__WHAT TO DO__:
For each line below that holds "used", return the line as it stands.

__DATA FOR ANALYSIS__:
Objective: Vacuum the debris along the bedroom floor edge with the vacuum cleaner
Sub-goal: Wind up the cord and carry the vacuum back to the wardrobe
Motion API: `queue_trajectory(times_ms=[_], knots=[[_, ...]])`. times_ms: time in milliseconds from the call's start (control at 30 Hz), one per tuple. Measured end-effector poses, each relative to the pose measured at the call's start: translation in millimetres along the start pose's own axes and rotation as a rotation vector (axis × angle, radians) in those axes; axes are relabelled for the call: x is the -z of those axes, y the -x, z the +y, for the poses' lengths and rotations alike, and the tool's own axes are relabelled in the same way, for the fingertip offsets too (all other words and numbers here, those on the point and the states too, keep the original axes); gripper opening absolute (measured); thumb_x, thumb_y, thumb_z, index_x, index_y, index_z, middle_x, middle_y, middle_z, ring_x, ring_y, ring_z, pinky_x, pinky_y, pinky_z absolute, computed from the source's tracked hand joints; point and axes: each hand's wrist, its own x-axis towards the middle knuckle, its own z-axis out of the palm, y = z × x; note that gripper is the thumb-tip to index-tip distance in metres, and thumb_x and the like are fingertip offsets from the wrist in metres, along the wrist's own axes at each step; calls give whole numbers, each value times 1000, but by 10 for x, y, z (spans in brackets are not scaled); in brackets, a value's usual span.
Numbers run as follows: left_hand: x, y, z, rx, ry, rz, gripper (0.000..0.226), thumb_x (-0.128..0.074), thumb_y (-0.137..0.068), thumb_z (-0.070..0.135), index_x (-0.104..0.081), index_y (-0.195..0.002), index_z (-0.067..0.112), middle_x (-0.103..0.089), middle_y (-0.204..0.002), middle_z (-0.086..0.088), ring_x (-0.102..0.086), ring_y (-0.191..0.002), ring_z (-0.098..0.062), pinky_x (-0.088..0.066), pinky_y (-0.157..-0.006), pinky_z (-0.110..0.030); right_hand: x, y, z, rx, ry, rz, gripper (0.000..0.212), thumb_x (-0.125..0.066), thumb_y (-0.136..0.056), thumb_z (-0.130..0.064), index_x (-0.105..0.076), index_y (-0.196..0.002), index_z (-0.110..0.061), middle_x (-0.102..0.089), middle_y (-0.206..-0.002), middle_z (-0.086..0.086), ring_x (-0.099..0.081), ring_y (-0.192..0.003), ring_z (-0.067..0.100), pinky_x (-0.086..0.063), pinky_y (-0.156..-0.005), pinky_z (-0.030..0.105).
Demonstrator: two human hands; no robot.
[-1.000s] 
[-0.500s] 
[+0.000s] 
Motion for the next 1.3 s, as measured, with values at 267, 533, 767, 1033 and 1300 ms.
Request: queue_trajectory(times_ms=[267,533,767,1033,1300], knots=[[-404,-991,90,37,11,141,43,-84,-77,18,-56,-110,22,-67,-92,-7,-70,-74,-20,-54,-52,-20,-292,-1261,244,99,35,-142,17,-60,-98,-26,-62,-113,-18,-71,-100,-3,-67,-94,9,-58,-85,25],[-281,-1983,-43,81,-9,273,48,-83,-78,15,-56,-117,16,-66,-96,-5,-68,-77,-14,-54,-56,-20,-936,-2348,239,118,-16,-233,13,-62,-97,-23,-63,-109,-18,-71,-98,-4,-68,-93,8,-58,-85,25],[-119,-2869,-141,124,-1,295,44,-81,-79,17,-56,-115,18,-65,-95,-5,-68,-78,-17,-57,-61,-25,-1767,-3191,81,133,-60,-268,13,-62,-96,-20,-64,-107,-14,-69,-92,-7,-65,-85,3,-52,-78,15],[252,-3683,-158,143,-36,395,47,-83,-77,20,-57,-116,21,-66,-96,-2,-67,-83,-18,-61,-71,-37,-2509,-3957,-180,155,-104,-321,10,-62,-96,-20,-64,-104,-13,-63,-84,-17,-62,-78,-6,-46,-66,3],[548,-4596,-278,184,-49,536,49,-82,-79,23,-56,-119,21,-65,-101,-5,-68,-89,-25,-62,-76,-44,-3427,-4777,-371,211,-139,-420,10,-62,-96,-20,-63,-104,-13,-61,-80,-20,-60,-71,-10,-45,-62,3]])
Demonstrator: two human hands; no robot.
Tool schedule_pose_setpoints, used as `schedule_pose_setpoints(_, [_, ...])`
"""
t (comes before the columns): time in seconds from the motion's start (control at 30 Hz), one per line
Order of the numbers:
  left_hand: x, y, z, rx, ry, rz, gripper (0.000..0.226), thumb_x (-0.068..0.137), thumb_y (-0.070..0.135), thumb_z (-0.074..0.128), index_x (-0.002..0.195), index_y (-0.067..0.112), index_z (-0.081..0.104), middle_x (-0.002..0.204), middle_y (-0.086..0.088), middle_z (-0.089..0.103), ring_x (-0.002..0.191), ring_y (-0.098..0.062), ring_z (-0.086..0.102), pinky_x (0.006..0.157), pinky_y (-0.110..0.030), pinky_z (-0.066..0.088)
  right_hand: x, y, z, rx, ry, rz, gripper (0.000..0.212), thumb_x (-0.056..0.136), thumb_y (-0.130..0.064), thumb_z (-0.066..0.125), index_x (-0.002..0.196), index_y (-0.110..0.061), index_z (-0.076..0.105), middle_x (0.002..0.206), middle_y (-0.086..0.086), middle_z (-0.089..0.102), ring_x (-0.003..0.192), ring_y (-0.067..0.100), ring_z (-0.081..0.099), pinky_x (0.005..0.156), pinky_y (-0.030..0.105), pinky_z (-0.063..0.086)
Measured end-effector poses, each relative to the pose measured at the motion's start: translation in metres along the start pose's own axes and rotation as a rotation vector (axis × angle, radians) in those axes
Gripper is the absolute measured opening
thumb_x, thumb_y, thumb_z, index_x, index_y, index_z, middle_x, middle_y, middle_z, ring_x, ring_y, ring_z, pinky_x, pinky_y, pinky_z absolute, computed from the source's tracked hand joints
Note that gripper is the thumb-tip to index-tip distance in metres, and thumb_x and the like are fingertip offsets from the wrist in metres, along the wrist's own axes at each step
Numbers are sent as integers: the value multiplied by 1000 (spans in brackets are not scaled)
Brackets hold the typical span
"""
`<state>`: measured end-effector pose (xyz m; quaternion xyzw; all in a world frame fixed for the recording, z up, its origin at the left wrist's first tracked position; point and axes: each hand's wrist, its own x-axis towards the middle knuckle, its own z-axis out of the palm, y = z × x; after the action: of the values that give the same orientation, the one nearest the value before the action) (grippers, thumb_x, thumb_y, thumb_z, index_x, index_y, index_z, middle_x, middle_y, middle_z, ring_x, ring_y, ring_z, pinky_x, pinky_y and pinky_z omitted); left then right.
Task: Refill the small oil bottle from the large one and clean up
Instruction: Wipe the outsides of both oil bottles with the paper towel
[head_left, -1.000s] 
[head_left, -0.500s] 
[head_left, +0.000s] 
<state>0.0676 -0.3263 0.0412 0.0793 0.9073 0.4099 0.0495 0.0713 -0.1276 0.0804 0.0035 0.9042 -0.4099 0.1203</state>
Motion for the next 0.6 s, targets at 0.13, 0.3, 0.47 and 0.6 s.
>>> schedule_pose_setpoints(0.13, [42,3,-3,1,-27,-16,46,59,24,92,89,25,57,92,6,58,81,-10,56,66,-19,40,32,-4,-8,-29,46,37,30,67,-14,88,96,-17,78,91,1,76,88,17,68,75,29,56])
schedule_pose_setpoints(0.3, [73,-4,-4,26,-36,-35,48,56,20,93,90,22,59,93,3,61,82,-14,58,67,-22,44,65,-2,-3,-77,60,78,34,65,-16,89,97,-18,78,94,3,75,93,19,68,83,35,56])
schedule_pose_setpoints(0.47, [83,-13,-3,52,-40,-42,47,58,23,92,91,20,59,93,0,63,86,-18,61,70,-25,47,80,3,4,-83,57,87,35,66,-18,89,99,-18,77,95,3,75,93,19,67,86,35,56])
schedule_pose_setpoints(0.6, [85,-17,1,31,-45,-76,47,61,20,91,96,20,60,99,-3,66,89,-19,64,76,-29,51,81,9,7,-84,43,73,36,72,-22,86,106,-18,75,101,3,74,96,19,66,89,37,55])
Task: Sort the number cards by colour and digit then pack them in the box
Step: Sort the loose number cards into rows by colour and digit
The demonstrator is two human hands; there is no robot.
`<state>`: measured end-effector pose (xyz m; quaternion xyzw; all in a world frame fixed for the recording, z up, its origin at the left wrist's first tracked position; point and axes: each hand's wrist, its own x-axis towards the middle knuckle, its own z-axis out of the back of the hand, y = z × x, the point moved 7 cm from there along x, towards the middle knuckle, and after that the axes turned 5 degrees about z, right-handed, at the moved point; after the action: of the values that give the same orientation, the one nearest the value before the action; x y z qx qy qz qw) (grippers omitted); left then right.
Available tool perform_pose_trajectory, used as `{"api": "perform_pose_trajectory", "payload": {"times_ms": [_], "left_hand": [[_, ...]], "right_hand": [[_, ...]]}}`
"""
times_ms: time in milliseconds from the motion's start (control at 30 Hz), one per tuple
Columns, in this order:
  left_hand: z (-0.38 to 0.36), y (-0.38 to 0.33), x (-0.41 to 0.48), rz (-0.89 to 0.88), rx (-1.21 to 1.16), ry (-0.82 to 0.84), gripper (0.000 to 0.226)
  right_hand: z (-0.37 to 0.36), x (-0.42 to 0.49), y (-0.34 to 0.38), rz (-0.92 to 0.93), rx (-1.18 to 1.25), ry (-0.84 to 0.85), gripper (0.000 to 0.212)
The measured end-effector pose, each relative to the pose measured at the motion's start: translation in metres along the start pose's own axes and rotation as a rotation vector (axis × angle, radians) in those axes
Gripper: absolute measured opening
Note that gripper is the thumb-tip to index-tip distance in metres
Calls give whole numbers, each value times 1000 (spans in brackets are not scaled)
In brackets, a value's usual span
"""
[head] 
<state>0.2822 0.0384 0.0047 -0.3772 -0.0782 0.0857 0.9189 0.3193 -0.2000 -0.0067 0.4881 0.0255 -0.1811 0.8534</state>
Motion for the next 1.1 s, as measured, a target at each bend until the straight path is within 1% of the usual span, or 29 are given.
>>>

__RESPONSE BOX__:
Tool schedule_pose_setpoints, used as `schedule_pose_setpoints(_, [_, ...])`
Available tool perform_pose_trajectory, used as `{"api": "perform_pose_trajectory", "payload": {"times_ms": [_], "left_hand": [[_, ...]], "right_hand": [[_, ...]]}}`

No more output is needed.